摘要:当量化神经网络,每个浮点权重分配至其最近的定点值是主要的方法。我们发现,也许令人惊讶,这不是我们所能做的最好。在本文中,我们提出AdaRound,更好的重舍入机制,培训后的量化,能够适应数据和工作损失。 AdaRound是快速的,不要求网络的微调,并且只使用未标记的数据的量小。我们通过理论分析的四舍五入问题的预训练神经网络的开始。通过约计与泰勒级数展开任务的损失,舍入任务,提出方式是二次无约束二进制优化问题。我们简化了这逐层局部损失,并提出优化这方面的损失用柔软的放松。 AdaRound不仅优于四舍五入到最接近由显著利润率也建立了一个新的国家的最先进的培训后量化几个网络和任务。没有微调,我们可以量化Resnet18和Resnet50的权重为4位,而1%的精度损失内停留。
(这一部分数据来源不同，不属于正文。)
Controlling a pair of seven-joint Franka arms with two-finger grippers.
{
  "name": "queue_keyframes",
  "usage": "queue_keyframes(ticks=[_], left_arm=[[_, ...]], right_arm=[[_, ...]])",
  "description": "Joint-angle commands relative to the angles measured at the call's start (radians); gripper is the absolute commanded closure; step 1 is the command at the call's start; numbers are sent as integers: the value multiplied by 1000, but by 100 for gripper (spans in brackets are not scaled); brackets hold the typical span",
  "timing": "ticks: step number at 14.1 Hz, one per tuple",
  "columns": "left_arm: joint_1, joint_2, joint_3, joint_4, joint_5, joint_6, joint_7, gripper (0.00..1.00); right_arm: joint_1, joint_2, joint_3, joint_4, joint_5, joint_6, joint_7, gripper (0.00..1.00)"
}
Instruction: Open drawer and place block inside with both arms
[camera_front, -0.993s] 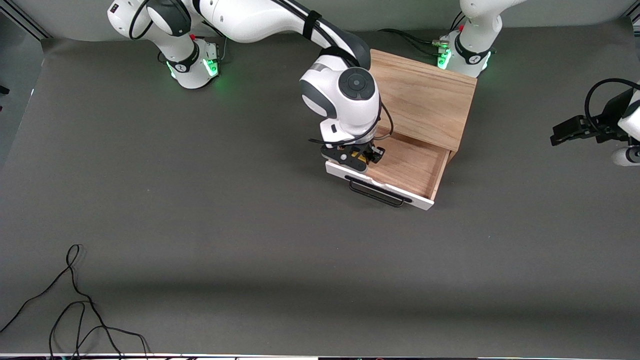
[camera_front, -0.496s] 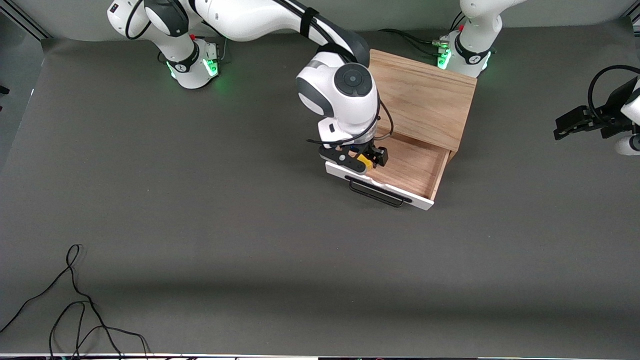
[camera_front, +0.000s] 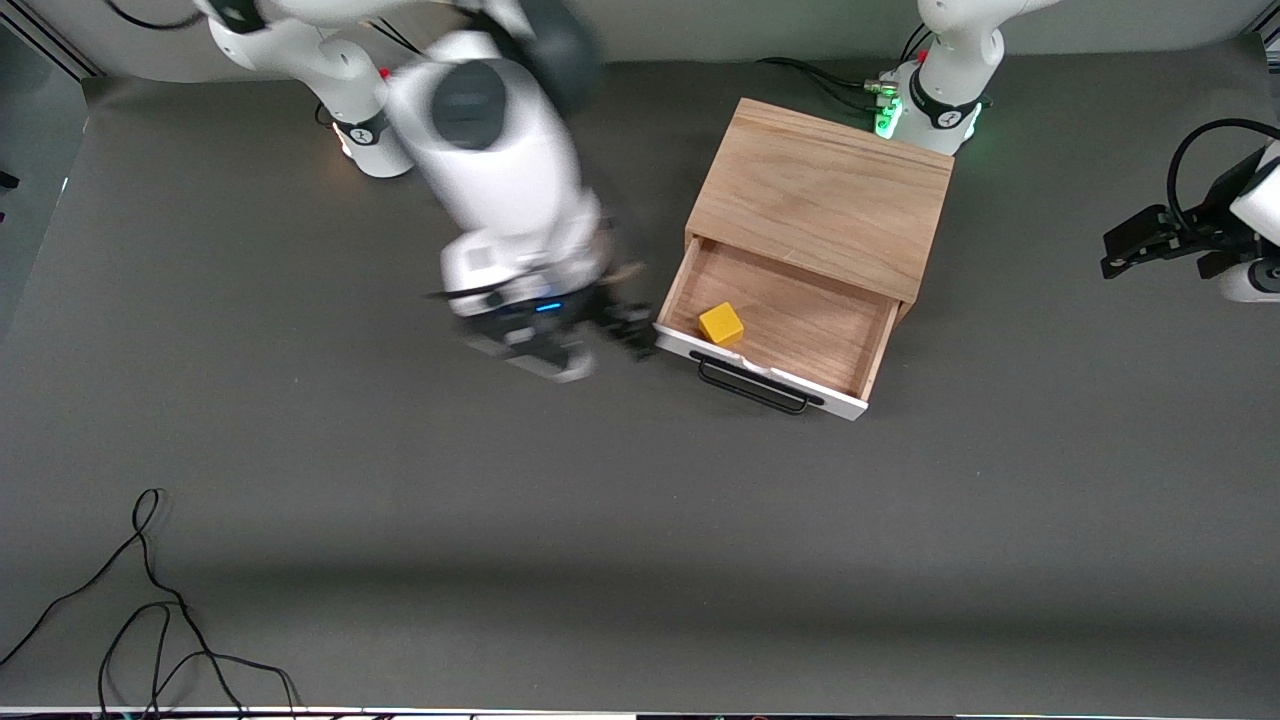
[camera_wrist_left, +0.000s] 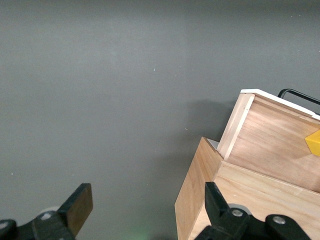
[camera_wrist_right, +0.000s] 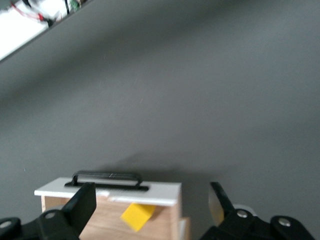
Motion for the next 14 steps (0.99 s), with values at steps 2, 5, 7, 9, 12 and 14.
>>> queue_keyframes(ticks=[2, 5, 7, 9, 12, 14], left_arm=[[-220, -10, 216, -1, 5, 14, 16, 0], [-222, -10, 216, -1, 11, 14, 16, 0], [-220, -12, 216, -2, 14, 11, 17, 0], [-222, -10, 216, -4, 20, 12, 17, 0], [-222, -12, 214, -8, 20, 2, 17, 0], [-223, -12, 214, -7, 20, -3, 16, 0]], right_arm=[[-211, -247, -7, -291, 28, -5, -309, 0], [-265, -377, -120, -425, 7, -3, -482, 0], [-327, -426, -183, -465, -4, -5, -703, 0], [-413, -435, -180, -465, -7, -22, -832, 0], [-513, -414, -122, -464, -18, -45, -948, 0], [-549, -398, -41, -465, -66, -45, -940, 0]])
35. Human and Machine Action Prediction Independent of Object Information [PDF] 返回目录
Fatemeh Ziaeetabar, Jennifer Pomp, Stefan Pfeiffer, Nadiya El-Sourani, Ricarda I. Schubotz, Minija Tamosiunaite, Florentin Wörgötter
Abstract: Predicting other people's action is key to successful social interactions, enabling us to adjust our own behavior to the consequence of the others' future actions. Studies on action recognition have focused on the importance of individual visual features of objects involved in an action and its context. Humans, however, recognize actions on unknown objects or even when objects are imagined (pantomime). Other cues must thus compensate the lack of recognizable visual object features. Here, we focus on the role of inter-object relations that change during an action. We designed a virtual reality setup and tested recognition speed for 10 different manipulation actions on 50 subjects. All objects were abstracted by emulated cubes so the actions could not be inferred using object information. Instead, subjects had to rely only on the information that comes from the changes in the spatial relations that occur between those cubes. In spite of these constraints, our results show the subjects were able to predict actions in, on average, less than 64% of the action's duration. We employed a computational model -an enriched Semantic Event Chain (eSEC) incorporating the information of spatial relations, specifically (a) objects' touching/untouching, (b) static spatial relations between objects and (c) dynamic spatial relations between objects. Trained on the same actions as those observed by subjects, the model successfully predicted actions even better than humans. Information theoretical analysis shows that eSECs optimally use individual cues, whereas humans presumably mostly rely on a mixed-cue strategy, which takes longer until recognition. Providing a better cognitive basis of action recognition may, on one hand improve our understanding of related human pathologies and, on the other hand, also help to build robots for conflict-free human-robot cooperation. Our results open new avenues here.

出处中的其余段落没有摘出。